The actual amount of this earn-out consideration payable will be calculated as
follows.  In respect of the calendar year 2001, if Orient achieves profits on
ordinary activities before taxation in excess of #5.4 million, Lambert Howarth
must pay to the Orient shareholders an amount equal to twice the difference
between #5.4 million and the actual profit on ordinary activities before
taxation of Orient for the calendar year 2001 up to a maximum amount of #10
million.  In respect of the calendar year 2002, if Orient achieves profits on
ordinary activities before taxation in excess of #5.4 million, Lambert Howarth
must pay to the Orient shareholders an amount equal to twice the difference
between (i) the sum of #5.4 million plus one half of the amount of the earn-
out consideration payable in respect of the calendar year 2001 and (ii) the
actual profit on ordinary activities before taxation of Orient for the
calendar year 2002 up to a maximum amount of #10 million.  The maximum
aggregate amount of earn-out consideration for the calendar years 2001 and
2002 will not in any event exceed #10 million.  This consideration will become
payable on 1 April 2003 or, if later, within 10 business days of the date on
which the profit on ordinary activities before taxation of Orient for the
calendar year 2002 has been determined.  Any of this consideration will be
satisfied as to three quarters of the amount payable by the issue of loan
notes and as to the remaining quarter by the issue of new Lambert Howarth
shares.

The Orient shareholders have undertaken that if the profit before taxation of
the Omega business for the year ending 31 December 2001 is less than #5.4
million, they will repay Lambert Howarth the amount of the shortfall.

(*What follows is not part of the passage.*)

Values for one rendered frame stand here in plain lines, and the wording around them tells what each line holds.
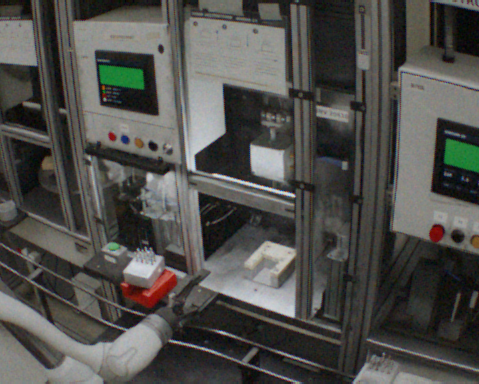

In order to finance the Acquisition, the company has entered into a new
revolving credit and guarantee facility of up to a maximum aggregate principal
amount of #20 million, with Barclays Bank plc and ABN Amro Bank NV.

The new Lambert Howarth shares will be issued credited as fully paid and will
rank equally in all respects with the existing Lambert Howarth shares.

The Orient shareholders agree, that without the prior written consent of
Lambert Howarth they will not sell, transfer, assign, charge or otherwise
dispose of their interest in the new Lambert Howarth shares at any time before
the second anniversary of the date of issue of those shares.

The Acquisition is conditional, amongst other things, upon the approval of
Lambert Howarth shareholders at the Extraordinary General Meeting expected to
be held at 11.00 am on Thursday, 14 December 2000.

Circular to shareholders

A circular to shareholders giving further details of the Acquisition and
notice of the extraordinary general meeting of Lambert Howarth to approve the
Acquisition will be posted as soon as practicable.